Ironically, Kerman herself writes in her memoir: “My own experience was, in many ways, dramatically different from the popular conception and prevailing narrative about prison: who’s there, why they’re there, and what life there is like. When I came home, people would ask me, ‘Did you get beaten up every day?’ There’s an expectation of violence. There’s definitely violence in prison, but it wasn’t a central part of my own experience. I just felt like there’s a much more complete and complex picture to be presented about who’s in the prison, why they’re there, and what happens.” The Netflix version of Orange Is The New Black doesn’t offer it.
There is something pernicious about these prison shows offering the most diverse casts of any other entertainments but then having them portray characters that bolster alienating stereotypes.

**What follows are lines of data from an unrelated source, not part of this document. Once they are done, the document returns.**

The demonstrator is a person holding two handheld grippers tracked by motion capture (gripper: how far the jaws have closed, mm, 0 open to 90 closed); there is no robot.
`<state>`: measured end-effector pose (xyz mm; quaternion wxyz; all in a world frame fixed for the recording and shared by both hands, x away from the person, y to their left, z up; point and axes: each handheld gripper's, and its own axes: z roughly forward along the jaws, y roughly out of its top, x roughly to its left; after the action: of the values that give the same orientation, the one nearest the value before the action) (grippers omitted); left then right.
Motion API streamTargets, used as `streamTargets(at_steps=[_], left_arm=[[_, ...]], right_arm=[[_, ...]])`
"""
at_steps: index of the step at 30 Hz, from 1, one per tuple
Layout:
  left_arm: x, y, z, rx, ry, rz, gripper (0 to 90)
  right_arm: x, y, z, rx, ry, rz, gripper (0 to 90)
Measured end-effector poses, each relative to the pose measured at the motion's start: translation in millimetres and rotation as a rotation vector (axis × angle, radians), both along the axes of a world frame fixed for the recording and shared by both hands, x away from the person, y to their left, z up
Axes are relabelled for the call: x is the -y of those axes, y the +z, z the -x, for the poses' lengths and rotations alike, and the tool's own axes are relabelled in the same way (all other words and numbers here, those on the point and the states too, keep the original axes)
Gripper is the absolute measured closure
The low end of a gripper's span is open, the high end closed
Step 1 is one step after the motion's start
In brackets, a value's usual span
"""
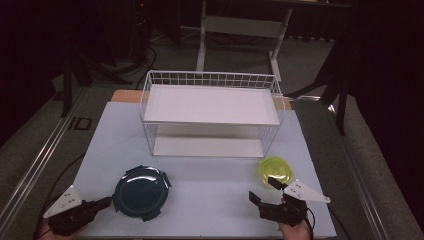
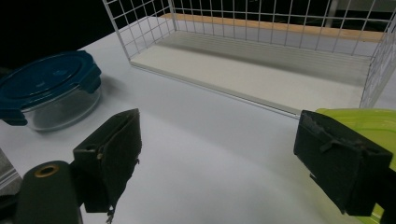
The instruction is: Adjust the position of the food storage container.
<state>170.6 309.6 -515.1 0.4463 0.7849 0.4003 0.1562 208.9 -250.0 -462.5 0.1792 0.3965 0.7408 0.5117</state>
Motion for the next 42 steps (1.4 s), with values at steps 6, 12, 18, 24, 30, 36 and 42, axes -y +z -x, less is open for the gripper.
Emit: streamTargets(at_steps=[6,12,18,24,30,36,42], left_arm=[[15.6,2.4,-21.5,-0.019,-0.040,-0.007,90.0],[38.4,2.0,-42.3,-0.017,-0.092,-0.001,90.0],[53.7,-0.9,-60.0,-0.004,-0.101,0.020,90.0],[57.4,4.4,-63.1,0.019,-0.114,0.010,90.0],[56.8,0.2,-63.2,-0.003,-0.103,-0.018,90.0],[58.2,0.0,-64.6,-0.006,-0.097,0.002,90.0],[66.9,1.8,-70.5,-0.003,-0.104,0.018,90.0]], right_arm=[[-1.3,-0.4,0.5,-0.004,0.011,0.001,14.7],[-0.7,-0.4,0.3,-0.007,0.014,-0.002,14.7],[0.4,-0.6,0.8,-0.010,0.016,-0.004,14.7],[2.2,-0.2,0.7,-0.013,0.014,-0.011,14.7],[3.7,-0.4,0.9,-0.014,0.013,-0.012,14.7],[2.2,-0.9,0.6,-0.016,0.016,-0.010,14.7],[1.5,-1.0,0.4,-0.013,0.022,-0.005,14.7]])
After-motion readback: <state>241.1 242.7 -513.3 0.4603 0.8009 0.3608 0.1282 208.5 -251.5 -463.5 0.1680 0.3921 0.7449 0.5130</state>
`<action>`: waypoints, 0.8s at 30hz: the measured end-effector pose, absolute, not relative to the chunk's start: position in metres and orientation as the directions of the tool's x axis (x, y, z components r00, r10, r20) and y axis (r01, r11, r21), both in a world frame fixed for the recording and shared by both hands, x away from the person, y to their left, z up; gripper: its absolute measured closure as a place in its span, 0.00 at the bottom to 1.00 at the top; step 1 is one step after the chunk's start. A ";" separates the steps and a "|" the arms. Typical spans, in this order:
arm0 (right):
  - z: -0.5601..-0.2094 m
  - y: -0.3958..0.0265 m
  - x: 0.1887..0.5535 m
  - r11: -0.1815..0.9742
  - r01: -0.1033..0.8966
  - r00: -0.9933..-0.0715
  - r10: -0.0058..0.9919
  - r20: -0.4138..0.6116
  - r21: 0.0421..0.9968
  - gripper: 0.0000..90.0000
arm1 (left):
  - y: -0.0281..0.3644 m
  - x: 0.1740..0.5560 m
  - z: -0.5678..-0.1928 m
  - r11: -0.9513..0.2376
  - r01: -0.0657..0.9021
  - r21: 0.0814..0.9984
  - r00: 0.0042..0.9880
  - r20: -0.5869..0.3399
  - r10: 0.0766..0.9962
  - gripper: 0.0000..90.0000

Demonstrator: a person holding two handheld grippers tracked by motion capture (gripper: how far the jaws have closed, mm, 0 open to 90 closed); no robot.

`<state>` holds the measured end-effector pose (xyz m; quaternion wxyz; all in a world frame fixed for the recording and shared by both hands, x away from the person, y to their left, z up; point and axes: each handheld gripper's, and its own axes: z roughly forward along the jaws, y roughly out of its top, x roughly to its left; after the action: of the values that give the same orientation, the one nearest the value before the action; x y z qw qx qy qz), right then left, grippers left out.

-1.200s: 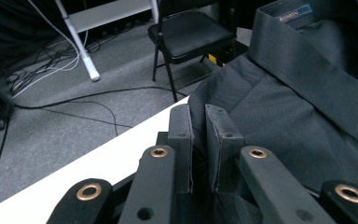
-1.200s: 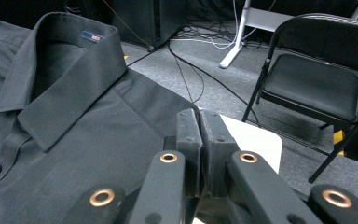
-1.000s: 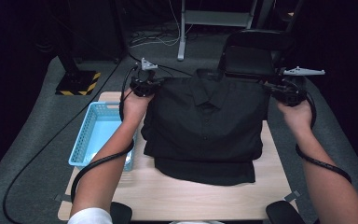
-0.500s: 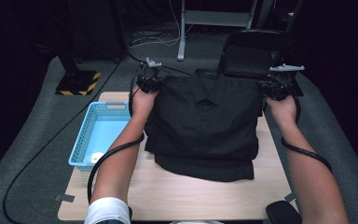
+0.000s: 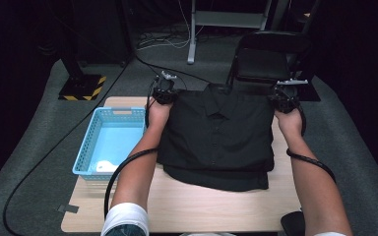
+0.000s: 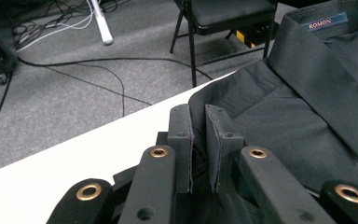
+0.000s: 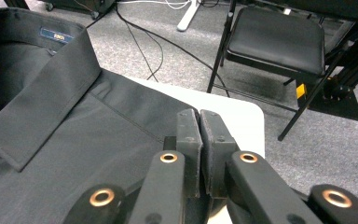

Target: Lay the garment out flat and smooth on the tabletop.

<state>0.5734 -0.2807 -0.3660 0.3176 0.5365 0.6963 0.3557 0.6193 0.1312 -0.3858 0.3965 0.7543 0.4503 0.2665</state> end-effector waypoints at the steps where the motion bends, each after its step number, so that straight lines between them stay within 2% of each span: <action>1: -0.369 -0.281 0.574 0.172 0.524 -0.223 0.973 -0.061 0.834 0.97 | 0.130 0.620 -0.389 -0.280 0.473 0.835 0.453 0.042 0.891 0.90; 24: -0.438 -0.277 0.590 0.119 0.636 -0.173 0.985 -0.009 0.762 0.96 | 0.118 0.628 -0.448 -0.309 0.564 0.766 0.449 0.030 0.893 0.88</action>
<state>0.5902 -0.2771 -0.4382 0.2729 0.5821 0.6963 0.3191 0.6279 0.1178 -0.4482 0.3530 0.7745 0.4702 0.2334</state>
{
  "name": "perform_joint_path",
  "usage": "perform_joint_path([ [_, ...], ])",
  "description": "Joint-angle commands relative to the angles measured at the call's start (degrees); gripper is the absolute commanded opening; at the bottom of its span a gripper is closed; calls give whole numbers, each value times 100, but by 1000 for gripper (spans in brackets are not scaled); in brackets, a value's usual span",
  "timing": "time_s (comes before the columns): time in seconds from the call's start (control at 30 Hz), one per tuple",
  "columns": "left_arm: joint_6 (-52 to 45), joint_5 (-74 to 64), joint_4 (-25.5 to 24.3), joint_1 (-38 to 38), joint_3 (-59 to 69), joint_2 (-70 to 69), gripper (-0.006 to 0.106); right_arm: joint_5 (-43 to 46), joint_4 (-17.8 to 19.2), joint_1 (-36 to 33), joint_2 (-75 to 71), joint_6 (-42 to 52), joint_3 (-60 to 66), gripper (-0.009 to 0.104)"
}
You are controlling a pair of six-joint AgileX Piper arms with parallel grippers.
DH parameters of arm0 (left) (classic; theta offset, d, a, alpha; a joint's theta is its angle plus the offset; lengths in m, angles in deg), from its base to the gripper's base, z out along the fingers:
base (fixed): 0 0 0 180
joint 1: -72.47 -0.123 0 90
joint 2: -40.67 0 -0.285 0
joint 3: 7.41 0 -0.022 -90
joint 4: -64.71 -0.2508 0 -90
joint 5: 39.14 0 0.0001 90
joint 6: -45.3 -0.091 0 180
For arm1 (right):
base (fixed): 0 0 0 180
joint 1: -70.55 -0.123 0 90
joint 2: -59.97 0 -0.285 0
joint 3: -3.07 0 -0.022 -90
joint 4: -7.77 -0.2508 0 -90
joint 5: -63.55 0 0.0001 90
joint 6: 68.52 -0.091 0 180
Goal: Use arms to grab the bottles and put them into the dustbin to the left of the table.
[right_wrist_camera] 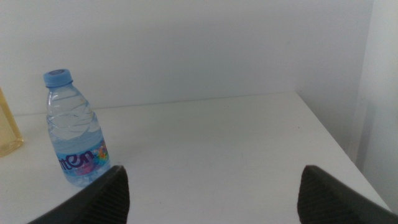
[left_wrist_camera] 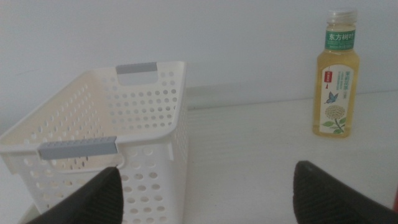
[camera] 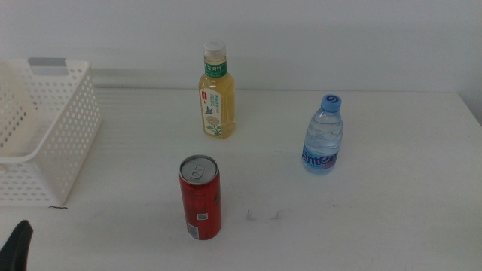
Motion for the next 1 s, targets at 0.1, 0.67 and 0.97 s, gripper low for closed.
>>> perform_joint_path([
  [0.1, 160, 179, 194, 565, 4, 329, 94, 46, 69, 35, -24, 18, 21, 88],
  [0.67, 569, 5500, -456, 2984, 4, 6137, 94, 46, 69, 35, -24, 18, 21, 88],
  [0.97, 928, 5869, -660, 2984, 4, 6775, 94, 46, 69, 35, -24, 18, 21, 88],
])
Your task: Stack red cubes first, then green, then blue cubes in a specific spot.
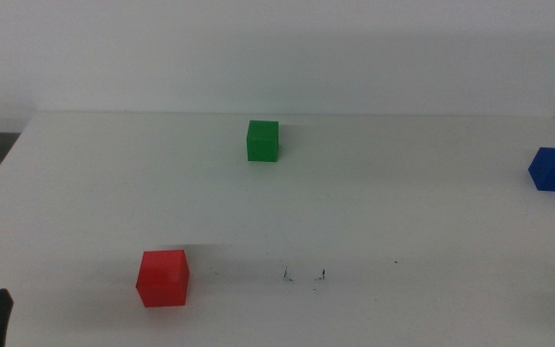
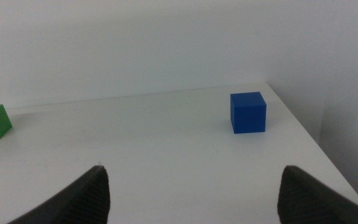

“People are not interested in how prisoners put their lives back together,” says Rothenberg; movies that try to depict this disappear. “They were about people coming out, trying to conquer their past. But just look at the number of crime shows—Law and Order, CSI, and 55 copycats. If it bleeds, it leads.”
Assadourian used to watch prison dramas as much as the next guy. (He has yet to see OITNB.) “They’re completely sensationalized. A show like Oz is a joke. Every four seconds, somebody’s killed or raped. It’s not like that. There’s violence going on, but it’s not going on all the time.”
This is not to say that prison is lovely. “It was the worst experience of my life. Now I’m having the best.” Before his release from prison, he had never even seen a play. Now Assadourian hopes to make a career in the theater, which is in some ways a more sensational prison story than any of the usual gore and mayhem.